Guardé la tarjeta en mi cartera de mano, como si esconderla pudiera calmar el torbellino que me dejaba por dentro. Pero no funcionó. En cuanto llegué a casa, la saqué de nuevo. La observé bajo la tenue luz de mi lámpara de noche. El papel era grueso, sobrio. Un nombre: Iván R.. Y un número celular. Nada más. Pero eso era suficiente para incendiar mi imaginación.
Me metí bajo las cobijas, aunque el calor entre mis muslos no era precisamente por el clima. Me giraba de un lado a otro, una y otra vez, reviviendo su mirada, su voz… su forma de oler mis bragas como si supiera algo que yo apenas empezaba a descubrir.
A las dos de la mañana, ya no lo soporté más. Tomé el celular, abrí WhatsApp, ingresé el número. Dudé. Y luego escribí:
—Hola… soy la chica de la tienda.
No pasó mucho.
—Lo sé. Te estaba esperando.
Sonreí, sola en la oscuridad.
—¿Quién eres?
—El hombre que no puede dejar de pensar en lo que le diste hoy.
Sentí un latido justo entre las piernas.
—¿Siempre haces esto?
—¿A qué te refieres?
—A aparecer, mirar así… y hacer que una chica tímida se quite la ropa sin decirle nada.
Tardó en contestar.
—No. Solo contigo.
Me mordí el labio. Había algo en sus respuestas: ni muy largas, ni muy reveladoras. Pero cada palabra dejaba una puerta entreabierta.
—¿Por qué yo?
—¿De verdad quieres saberlo?
—Sí.
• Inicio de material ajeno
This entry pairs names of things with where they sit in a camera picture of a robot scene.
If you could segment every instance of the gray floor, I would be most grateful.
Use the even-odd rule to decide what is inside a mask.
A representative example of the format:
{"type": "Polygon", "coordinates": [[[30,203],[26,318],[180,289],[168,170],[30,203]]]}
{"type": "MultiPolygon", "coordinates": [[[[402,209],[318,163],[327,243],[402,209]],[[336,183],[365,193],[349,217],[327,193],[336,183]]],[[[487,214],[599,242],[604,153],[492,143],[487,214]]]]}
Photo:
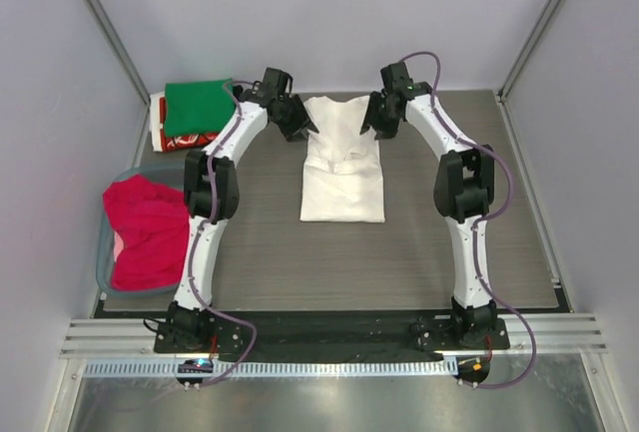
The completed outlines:
{"type": "MultiPolygon", "coordinates": [[[[352,95],[330,95],[344,100],[352,95]]],[[[517,176],[511,209],[488,225],[489,276],[517,307],[555,307],[537,230],[492,93],[441,93],[447,114],[470,138],[490,144],[517,176]]],[[[181,161],[155,154],[142,164],[181,161]]],[[[223,309],[400,309],[449,307],[453,288],[450,236],[432,202],[437,161],[408,124],[381,142],[386,223],[302,223],[306,144],[264,130],[239,164],[240,208],[222,240],[213,289],[223,309]]],[[[495,207],[505,197],[501,171],[495,207]]],[[[165,309],[172,296],[119,300],[107,310],[165,309]]]]}
{"type": "MultiPolygon", "coordinates": [[[[488,380],[510,380],[527,361],[495,356],[488,380]]],[[[175,379],[85,379],[69,430],[604,431],[579,355],[541,355],[534,374],[499,391],[473,391],[451,377],[239,379],[144,405],[167,387],[175,379]]]]}

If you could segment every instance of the white folded cloth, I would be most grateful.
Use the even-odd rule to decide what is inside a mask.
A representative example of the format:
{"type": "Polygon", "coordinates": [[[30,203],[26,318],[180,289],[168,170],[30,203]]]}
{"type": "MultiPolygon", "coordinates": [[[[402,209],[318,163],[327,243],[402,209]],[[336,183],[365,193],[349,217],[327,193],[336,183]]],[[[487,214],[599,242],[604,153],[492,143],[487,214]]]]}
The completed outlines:
{"type": "Polygon", "coordinates": [[[309,132],[300,220],[384,222],[383,177],[375,132],[359,134],[368,96],[305,102],[319,133],[309,132]]]}

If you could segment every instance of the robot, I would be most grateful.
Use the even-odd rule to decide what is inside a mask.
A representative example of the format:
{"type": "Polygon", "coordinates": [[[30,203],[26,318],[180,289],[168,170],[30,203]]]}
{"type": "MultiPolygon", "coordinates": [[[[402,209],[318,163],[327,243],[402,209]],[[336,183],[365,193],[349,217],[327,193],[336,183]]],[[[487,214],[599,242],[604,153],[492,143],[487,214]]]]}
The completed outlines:
{"type": "MultiPolygon", "coordinates": [[[[485,338],[499,328],[504,335],[495,301],[482,285],[473,262],[476,252],[488,284],[485,221],[476,226],[474,245],[472,228],[479,217],[488,214],[494,199],[493,158],[459,141],[474,144],[435,98],[447,127],[436,119],[430,103],[432,88],[425,82],[413,82],[403,62],[382,68],[381,78],[383,88],[370,94],[361,132],[373,128],[378,139],[388,140],[395,137],[400,122],[407,122],[439,159],[433,199],[450,231],[455,268],[450,326],[458,347],[483,348],[485,338]]],[[[289,142],[304,140],[308,131],[318,131],[300,97],[287,91],[292,81],[288,73],[267,68],[261,82],[245,90],[234,88],[240,105],[235,116],[215,141],[187,155],[184,192],[191,215],[190,241],[175,300],[166,323],[158,329],[164,351],[168,342],[176,344],[174,350],[179,351],[181,338],[206,339],[214,333],[205,305],[212,302],[211,283],[222,234],[239,205],[236,166],[251,141],[269,123],[277,125],[289,142]]]]}

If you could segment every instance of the red cloth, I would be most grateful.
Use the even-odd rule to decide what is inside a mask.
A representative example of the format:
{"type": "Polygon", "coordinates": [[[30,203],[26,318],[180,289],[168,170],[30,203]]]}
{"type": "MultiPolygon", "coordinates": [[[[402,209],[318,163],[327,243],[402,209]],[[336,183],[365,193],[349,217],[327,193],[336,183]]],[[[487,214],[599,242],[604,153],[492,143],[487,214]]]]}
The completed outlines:
{"type": "Polygon", "coordinates": [[[112,287],[144,290],[180,282],[189,244],[184,195],[137,175],[104,192],[109,223],[124,241],[112,287]]]}

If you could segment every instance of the green folded shirt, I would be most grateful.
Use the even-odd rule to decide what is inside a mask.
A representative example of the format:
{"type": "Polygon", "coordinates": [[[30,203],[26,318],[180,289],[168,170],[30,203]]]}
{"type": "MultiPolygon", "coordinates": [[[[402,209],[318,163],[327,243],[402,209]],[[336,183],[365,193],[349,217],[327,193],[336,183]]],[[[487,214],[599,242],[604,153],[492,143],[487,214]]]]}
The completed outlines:
{"type": "Polygon", "coordinates": [[[165,88],[169,137],[218,133],[235,111],[235,103],[222,87],[230,80],[168,83],[165,88]]]}

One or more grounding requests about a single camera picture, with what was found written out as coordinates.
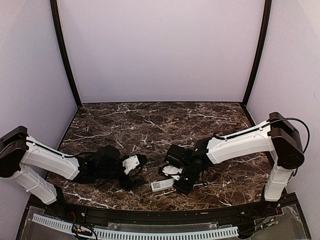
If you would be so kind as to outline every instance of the white cylindrical arm segment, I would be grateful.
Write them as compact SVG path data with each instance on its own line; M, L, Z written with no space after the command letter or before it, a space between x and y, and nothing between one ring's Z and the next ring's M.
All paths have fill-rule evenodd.
M22 164L37 166L70 180L73 180L78 175L79 162L75 157L65 158L64 156L67 156L66 154L41 144L31 136L27 137L27 140L42 145L55 153L36 144L27 142L29 150L24 154L21 160Z
M290 176L295 170L285 169L274 163L271 176L265 185L264 199L270 202L277 202L281 198L282 191L287 186Z
M21 185L27 192L37 196L44 204L52 204L57 200L57 191L51 183L45 181L32 168L20 164L20 171L16 171L9 179Z
M206 155L213 164L220 164L225 160L248 154L274 151L275 147L271 140L271 136L268 136L268 132L271 130L270 126L260 128L265 124L267 124L267 121L246 130L222 136L222 138L227 138L233 135L245 133L252 129L258 129L235 138L221 140L213 137L208 142L208 153Z

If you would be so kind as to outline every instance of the marble tabletop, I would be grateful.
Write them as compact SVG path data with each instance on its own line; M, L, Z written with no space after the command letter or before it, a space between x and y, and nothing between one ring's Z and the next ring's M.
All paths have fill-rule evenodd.
M224 161L204 173L188 195L174 189L152 192L171 144L192 148L213 133L226 135L250 127L239 103L144 102L83 104L68 129L60 151L77 154L112 145L122 155L144 154L148 162L140 178L148 183L124 191L118 181L77 184L54 173L47 181L62 188L69 203L137 211L183 211L221 208L257 202L271 172L264 153Z

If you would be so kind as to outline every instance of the white panel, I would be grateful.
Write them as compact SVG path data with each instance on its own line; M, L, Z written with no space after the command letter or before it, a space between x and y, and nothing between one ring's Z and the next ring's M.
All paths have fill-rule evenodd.
M241 101L264 2L59 0L82 101Z
M314 239L320 236L320 1L273 1L260 68L248 109L256 122L274 111L300 118L311 131L305 162L288 190L296 192ZM303 144L306 130L300 131Z
M0 1L0 137L19 125L56 148L76 111L50 1ZM16 238L29 194L0 178L0 238Z

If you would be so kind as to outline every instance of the qr code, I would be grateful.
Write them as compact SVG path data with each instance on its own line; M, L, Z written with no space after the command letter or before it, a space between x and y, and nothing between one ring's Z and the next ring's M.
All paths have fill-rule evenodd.
M154 182L154 183L153 183L153 188L154 188L154 189L160 189L160 188L161 188L160 182Z

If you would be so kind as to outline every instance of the black marble table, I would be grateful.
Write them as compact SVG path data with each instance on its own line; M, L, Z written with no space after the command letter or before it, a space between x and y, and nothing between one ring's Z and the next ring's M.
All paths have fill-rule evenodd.
M182 211L221 208L257 202L271 172L264 153L224 161L206 171L204 187L199 182L188 195L174 189L152 192L150 183L165 179L158 174L171 144L193 147L213 133L226 135L250 127L239 103L151 102L89 103L76 114L60 151L67 154L94 151L105 145L123 155L144 154L148 163L140 177L148 183L126 192L117 181L96 188L49 173L47 181L62 188L69 203L91 207Z

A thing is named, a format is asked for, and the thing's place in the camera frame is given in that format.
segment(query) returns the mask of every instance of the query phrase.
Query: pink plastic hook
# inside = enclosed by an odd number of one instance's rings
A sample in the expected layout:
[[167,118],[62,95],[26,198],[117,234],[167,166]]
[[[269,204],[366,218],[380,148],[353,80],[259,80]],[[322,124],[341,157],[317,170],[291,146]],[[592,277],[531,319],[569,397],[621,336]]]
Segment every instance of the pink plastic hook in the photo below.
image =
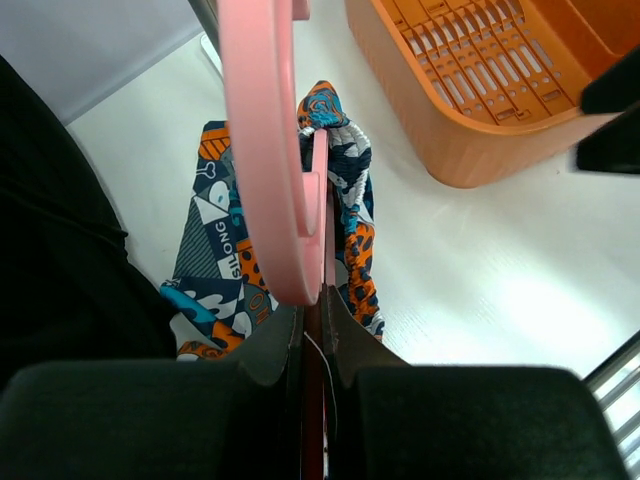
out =
[[292,20],[308,0],[219,0],[220,44],[238,189],[260,270],[275,298],[316,303],[324,278],[327,132],[302,172]]

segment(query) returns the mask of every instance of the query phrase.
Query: orange plastic basket
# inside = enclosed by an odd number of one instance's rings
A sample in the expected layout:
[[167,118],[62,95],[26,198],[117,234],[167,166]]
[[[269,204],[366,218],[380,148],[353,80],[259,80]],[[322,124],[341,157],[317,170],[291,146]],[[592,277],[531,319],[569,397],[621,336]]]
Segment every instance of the orange plastic basket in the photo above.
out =
[[640,43],[638,0],[345,0],[349,25],[439,181],[494,182],[609,119],[577,105]]

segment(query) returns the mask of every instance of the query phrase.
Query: blue and orange fabric
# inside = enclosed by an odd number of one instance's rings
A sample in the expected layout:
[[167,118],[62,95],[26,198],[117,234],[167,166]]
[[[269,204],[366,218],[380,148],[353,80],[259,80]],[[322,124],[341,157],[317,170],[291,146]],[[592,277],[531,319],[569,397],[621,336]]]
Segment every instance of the blue and orange fabric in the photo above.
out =
[[[347,270],[342,297],[354,318],[382,338],[384,321],[371,279],[375,230],[369,178],[371,144],[350,121],[335,90],[318,82],[298,108],[302,166],[310,167],[314,132],[329,133],[329,180],[335,186],[342,231],[336,258]],[[238,194],[229,129],[204,127],[198,165],[173,278],[160,288],[204,338],[179,346],[178,354],[219,358],[233,351],[278,307],[260,273]]]
No he podido sacarte de mi mente.
Un par de minutos después, llegó el mensaje que me hizo dejar el celular sobre el pecho, sin respirar:
—Porque te he observado durante meses.
—¿Qué? ¿Cómo?
—Soy profesor en tu facultad. Te he visto pasar. Te vi antes de que supieras que yo existía.
Mi corazón empezó a latir con fuerza.
—¿Qué enseñas? ¿Me conoces?
—Lo suficiente. He visto cómo caminas, cómo juegas con tus dedos cuando estás nerviosa, cómo miras el suelo… y cómo sonríes cuando crees que nadie te ve.
—Eso es muy…
—¿Excitante? Porque lo es. No sabes cuánto he deseado tenerte cerca. Hasta hoy.
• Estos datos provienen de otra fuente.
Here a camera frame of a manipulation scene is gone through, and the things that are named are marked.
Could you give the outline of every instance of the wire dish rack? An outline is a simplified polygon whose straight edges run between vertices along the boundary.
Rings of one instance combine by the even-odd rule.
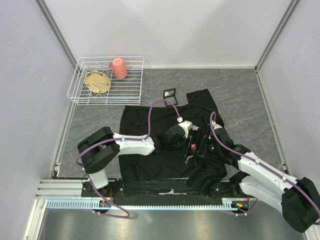
[[[127,76],[115,77],[110,63],[120,58],[125,63]],[[77,105],[139,105],[141,101],[143,56],[89,56],[77,61],[67,97]],[[85,84],[85,75],[92,71],[110,79],[110,89],[103,93],[91,91]]]

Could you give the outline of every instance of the pink cup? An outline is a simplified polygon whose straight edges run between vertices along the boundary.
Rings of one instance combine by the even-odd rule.
[[[110,68],[112,68],[113,74],[117,79],[124,79],[128,75],[126,65],[121,58],[114,59],[110,63]]]

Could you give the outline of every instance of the tan bowl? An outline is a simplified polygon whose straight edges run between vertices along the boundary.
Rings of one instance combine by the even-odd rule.
[[[84,76],[84,84],[92,92],[102,94],[110,89],[110,79],[102,72],[90,71]]]

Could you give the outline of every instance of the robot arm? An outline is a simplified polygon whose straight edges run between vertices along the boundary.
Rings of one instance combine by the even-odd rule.
[[[119,155],[140,154],[149,155],[157,149],[163,149],[169,144],[175,144],[183,138],[188,137],[192,122],[183,121],[172,126],[167,131],[158,132],[147,137],[130,136],[113,133],[110,127],[103,127],[96,131],[78,145],[81,154],[91,146],[105,140],[110,140],[106,144],[96,146],[82,157],[82,164],[97,189],[108,185],[106,166]]]
[[[241,171],[239,176],[242,177],[238,178],[237,184],[244,194],[254,196],[277,209],[287,223],[300,233],[315,224],[319,219],[316,209],[297,190],[298,187],[305,192],[319,208],[320,196],[311,180],[306,177],[298,179],[279,171],[243,145],[234,145],[224,128],[215,122],[213,125],[215,136],[210,136],[211,142],[217,146],[216,151],[226,164]],[[217,143],[216,137],[222,144],[243,155],[226,150]]]

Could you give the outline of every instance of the white wall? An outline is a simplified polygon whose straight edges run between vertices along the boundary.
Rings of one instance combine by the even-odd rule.
[[[254,66],[290,0],[45,0],[72,53],[147,67]]]
[[[50,173],[72,77],[33,0],[1,5],[0,72],[0,238],[18,240],[40,179]]]
[[[291,174],[320,191],[320,2],[303,0],[261,69]]]
Me quedé mirando la pantalla, sintiendo que algo dentro de mí se rompía… o se liberaba.
—¿Y ahora qué?
—Ahora quiero verte sin prisas. Elegir el momento. ¿Tú quieres eso también?
—Sí.
—Entonces dime cuándo. Y esta vez, no te quitarás la ropa. Dejarás que lo haga yo.
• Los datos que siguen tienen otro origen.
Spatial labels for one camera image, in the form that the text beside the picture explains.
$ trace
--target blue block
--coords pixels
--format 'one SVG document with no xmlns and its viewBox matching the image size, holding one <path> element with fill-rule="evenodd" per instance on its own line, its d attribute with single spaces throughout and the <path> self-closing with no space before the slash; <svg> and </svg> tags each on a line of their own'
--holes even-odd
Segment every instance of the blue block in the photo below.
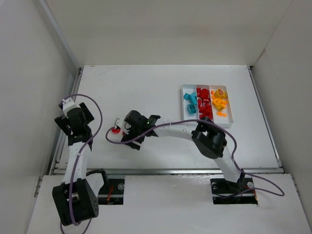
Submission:
<svg viewBox="0 0 312 234">
<path fill-rule="evenodd" d="M 190 115 L 196 113 L 196 107 L 195 107 L 194 104 L 188 104 L 187 105 L 187 110 L 188 110 Z"/>
<path fill-rule="evenodd" d="M 183 97 L 185 100 L 191 100 L 191 95 L 189 94 L 185 94 Z"/>
<path fill-rule="evenodd" d="M 191 104 L 194 104 L 196 105 L 197 104 L 197 93 L 196 92 L 193 92 L 191 95 Z"/>
</svg>

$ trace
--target white tray
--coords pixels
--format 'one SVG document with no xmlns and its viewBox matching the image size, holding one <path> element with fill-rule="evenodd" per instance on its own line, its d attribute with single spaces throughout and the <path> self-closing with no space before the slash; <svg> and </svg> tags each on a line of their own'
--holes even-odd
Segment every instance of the white tray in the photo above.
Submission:
<svg viewBox="0 0 312 234">
<path fill-rule="evenodd" d="M 212 105 L 212 110 L 213 110 L 213 122 L 221 127 L 230 127 L 233 124 L 233 116 L 231 112 L 231 104 L 229 101 L 229 93 L 226 89 L 225 86 L 223 85 L 202 85 L 202 84 L 183 84 L 182 85 L 182 112 L 183 112 L 183 119 L 199 119 L 199 111 L 198 111 L 198 104 L 196 103 L 196 113 L 190 115 L 188 110 L 187 110 L 187 105 L 190 104 L 188 100 L 185 100 L 183 98 L 184 94 L 188 93 L 191 94 L 193 92 L 196 92 L 196 88 L 200 89 L 208 89 L 209 90 L 209 96 L 211 96 L 211 91 L 216 91 L 217 89 L 222 89 L 223 91 L 227 92 L 228 97 L 227 97 L 227 105 L 224 110 L 222 110 L 222 113 L 225 113 L 227 116 L 226 117 L 221 117 L 218 116 L 216 113 L 218 110 Z"/>
</svg>

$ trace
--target wire
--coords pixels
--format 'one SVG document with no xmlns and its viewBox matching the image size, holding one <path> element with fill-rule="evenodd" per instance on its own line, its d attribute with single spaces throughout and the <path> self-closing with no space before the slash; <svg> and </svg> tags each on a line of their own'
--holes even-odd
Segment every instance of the wire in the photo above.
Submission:
<svg viewBox="0 0 312 234">
<path fill-rule="evenodd" d="M 112 141 L 112 140 L 110 140 L 110 139 L 108 138 L 108 134 L 109 134 L 109 132 L 110 132 L 111 129 L 112 129 L 112 128 L 110 128 L 110 129 L 106 132 L 105 138 L 106 138 L 106 140 L 107 140 L 108 142 L 110 142 L 110 143 L 112 143 L 112 144 L 128 144 L 128 143 L 131 143 L 131 142 L 133 142 L 133 141 L 136 141 L 137 139 L 139 139 L 139 138 L 145 136 L 146 134 L 148 134 L 149 132 L 153 131 L 153 130 L 156 129 L 156 128 L 160 128 L 160 127 L 164 127 L 164 126 L 168 126 L 168 125 L 177 125 L 177 124 L 182 124 L 182 123 L 189 123 L 189 122 L 200 122 L 200 123 L 205 123 L 205 124 L 208 124 L 208 125 L 211 125 L 211 126 L 217 128 L 217 129 L 219 129 L 219 130 L 224 131 L 224 132 L 233 140 L 233 142 L 234 142 L 234 149 L 233 149 L 232 154 L 231 154 L 231 159 L 232 159 L 232 161 L 233 161 L 235 167 L 236 167 L 241 173 L 243 173 L 243 174 L 245 174 L 245 175 L 253 176 L 253 177 L 262 179 L 262 180 L 264 180 L 264 181 L 266 181 L 266 182 L 272 184 L 273 186 L 275 186 L 275 187 L 281 192 L 281 194 L 278 194 L 278 193 L 275 193 L 275 192 L 272 192 L 272 191 L 266 190 L 266 189 L 252 188 L 252 189 L 246 189 L 246 190 L 241 191 L 241 192 L 239 192 L 239 193 L 237 193 L 237 194 L 234 194 L 234 195 L 224 196 L 224 197 L 226 197 L 226 198 L 235 197 L 235 196 L 244 194 L 244 193 L 246 193 L 246 192 L 248 192 L 248 191 L 254 191 L 254 190 L 261 190 L 261 191 L 264 191 L 264 192 L 267 192 L 267 193 L 270 193 L 270 194 L 273 194 L 273 195 L 276 195 L 276 196 L 284 196 L 284 195 L 285 195 L 284 191 L 283 191 L 277 184 L 275 184 L 274 182 L 272 182 L 272 181 L 270 181 L 270 180 L 268 180 L 268 179 L 266 179 L 266 178 L 264 178 L 264 177 L 261 177 L 261 176 L 254 175 L 254 174 L 247 173 L 247 172 L 243 171 L 243 170 L 239 167 L 239 165 L 236 163 L 236 161 L 235 161 L 235 159 L 234 159 L 234 153 L 236 152 L 236 149 L 237 149 L 237 141 L 236 141 L 236 139 L 234 138 L 234 136 L 233 136 L 231 133 L 229 133 L 227 130 L 225 130 L 224 128 L 222 128 L 222 127 L 220 127 L 220 126 L 218 126 L 218 125 L 216 125 L 216 124 L 214 124 L 214 123 L 212 123 L 212 122 L 206 121 L 206 120 L 202 120 L 202 119 L 187 119 L 187 120 L 182 120 L 182 121 L 177 121 L 177 122 L 163 123 L 163 124 L 160 124 L 160 125 L 157 125 L 157 126 L 154 126 L 154 127 L 150 128 L 150 129 L 147 130 L 146 132 L 142 133 L 141 135 L 139 135 L 139 136 L 137 136 L 137 137 L 135 137 L 135 138 L 133 138 L 133 139 L 131 139 L 131 140 L 123 141 L 123 142 Z"/>
<path fill-rule="evenodd" d="M 91 140 L 93 140 L 93 138 L 99 133 L 99 131 L 100 131 L 100 129 L 101 129 L 102 123 L 103 123 L 103 114 L 102 114 L 102 111 L 101 111 L 99 105 L 97 104 L 97 102 L 96 102 L 93 98 L 91 98 L 91 97 L 89 97 L 89 96 L 87 96 L 87 95 L 85 95 L 85 94 L 71 94 L 71 95 L 67 96 L 66 98 L 64 98 L 63 100 L 66 100 L 66 99 L 68 99 L 68 98 L 75 97 L 75 96 L 81 96 L 81 97 L 85 97 L 85 98 L 90 99 L 90 100 L 97 106 L 97 109 L 98 109 L 99 115 L 100 115 L 100 123 L 99 123 L 98 129 L 97 129 L 97 131 L 94 133 L 94 135 L 93 135 L 92 137 L 90 137 L 90 139 L 88 139 L 88 140 L 82 145 L 82 147 L 80 148 L 80 150 L 78 151 L 78 154 L 77 154 L 77 157 L 76 157 L 76 161 L 75 161 L 75 163 L 74 163 L 72 175 L 71 175 L 71 177 L 70 177 L 69 192 L 68 192 L 69 214 L 70 214 L 70 219 L 71 219 L 72 223 L 73 223 L 75 226 L 78 226 L 80 223 L 77 223 L 77 222 L 75 221 L 74 211 L 73 211 L 73 198 L 72 198 L 72 194 L 73 194 L 73 182 L 74 182 L 75 170 L 76 170 L 76 167 L 77 167 L 77 164 L 78 164 L 78 161 L 79 161 L 79 157 L 80 157 L 80 154 L 81 154 L 82 150 L 84 149 L 84 147 L 86 147 L 86 146 L 88 145 L 88 143 L 89 143 Z M 90 223 L 91 223 L 91 220 L 92 220 L 92 219 L 89 220 L 89 223 L 88 223 L 86 229 L 84 230 L 84 232 L 83 232 L 82 234 L 85 234 L 85 232 L 87 231 L 87 229 L 88 229 L 88 227 L 89 227 L 89 225 L 90 225 Z"/>
<path fill-rule="evenodd" d="M 88 225 L 87 227 L 84 229 L 83 233 L 82 234 L 85 234 L 86 231 L 88 230 L 89 226 L 90 226 L 90 223 L 91 223 L 92 219 L 89 219 L 89 222 L 88 222 Z M 59 223 L 59 227 L 60 227 L 60 231 L 62 232 L 62 234 L 66 234 L 63 230 L 63 225 L 62 225 L 62 222 Z"/>
<path fill-rule="evenodd" d="M 114 190 L 113 185 L 111 185 L 111 187 L 109 188 L 109 194 L 108 194 L 107 197 L 106 197 L 106 199 L 107 199 L 107 205 L 109 204 L 109 201 L 111 200 L 111 196 L 112 196 L 113 190 Z"/>
</svg>

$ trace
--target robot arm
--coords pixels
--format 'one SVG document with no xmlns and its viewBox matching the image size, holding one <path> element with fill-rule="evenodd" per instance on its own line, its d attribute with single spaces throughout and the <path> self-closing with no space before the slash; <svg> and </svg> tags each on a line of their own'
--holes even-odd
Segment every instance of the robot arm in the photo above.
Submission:
<svg viewBox="0 0 312 234">
<path fill-rule="evenodd" d="M 98 216 L 98 193 L 103 185 L 108 185 L 108 178 L 103 169 L 87 173 L 87 162 L 92 150 L 92 141 L 81 151 L 74 170 L 79 150 L 92 137 L 88 124 L 94 120 L 94 117 L 84 103 L 78 106 L 71 98 L 63 100 L 60 108 L 64 115 L 57 117 L 55 122 L 68 137 L 70 155 L 62 183 L 53 188 L 52 195 L 61 222 L 67 226 L 72 224 L 68 202 L 72 173 L 74 173 L 74 179 L 71 196 L 73 213 L 77 223 Z"/>
<path fill-rule="evenodd" d="M 123 141 L 133 139 L 145 131 L 163 124 L 170 123 L 168 119 L 163 119 L 160 116 L 150 116 L 146 118 L 137 111 L 131 111 L 124 121 L 118 118 L 115 125 L 125 132 L 122 138 Z M 223 172 L 226 181 L 237 183 L 241 177 L 241 172 L 236 168 L 231 154 L 228 149 L 225 133 L 212 125 L 205 123 L 182 123 L 177 125 L 167 125 L 154 129 L 149 132 L 147 137 L 178 137 L 191 140 L 195 143 L 199 151 L 208 158 L 213 159 L 220 170 Z M 136 143 L 131 142 L 126 145 L 133 149 L 140 150 L 140 145 L 144 141 L 144 137 L 136 140 Z"/>
</svg>

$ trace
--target white table surface
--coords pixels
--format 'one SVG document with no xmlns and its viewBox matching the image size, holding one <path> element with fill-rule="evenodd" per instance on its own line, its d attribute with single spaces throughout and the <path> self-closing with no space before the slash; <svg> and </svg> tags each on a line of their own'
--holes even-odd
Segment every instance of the white table surface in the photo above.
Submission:
<svg viewBox="0 0 312 234">
<path fill-rule="evenodd" d="M 94 98 L 100 105 L 104 123 L 94 139 L 88 168 L 105 169 L 217 169 L 213 160 L 200 154 L 193 142 L 173 137 L 145 138 L 141 150 L 113 145 L 105 140 L 107 129 L 117 117 L 124 119 L 130 110 L 142 115 L 182 119 L 182 84 L 225 85 L 234 123 L 228 129 L 238 142 L 235 158 L 247 168 L 277 168 L 276 157 L 245 65 L 121 65 L 85 66 L 78 93 Z M 96 106 L 83 97 L 99 125 Z M 228 138 L 228 146 L 233 142 Z M 59 168 L 66 168 L 67 142 Z"/>
<path fill-rule="evenodd" d="M 99 206 L 86 234 L 310 234 L 290 175 L 265 175 L 285 192 L 278 197 L 257 192 L 258 205 L 214 205 L 208 176 L 127 176 L 124 204 Z M 60 234 L 52 188 L 62 176 L 45 176 L 28 234 Z M 254 179 L 256 187 L 274 190 Z M 65 227 L 80 234 L 80 226 Z"/>
</svg>
Me temblaron los dedos. Tardé un momento en responder.
—Mañana. A la misma hora. Donde tú digas.
Él solo respondió con un emoji.
Cerré los ojos, el teléfono en la mano, el corazón desbocado. Sabía que al día siguiente no sería la misma. Que después de eso, ese fuego que tanto había controlado… no volvería a apagarse.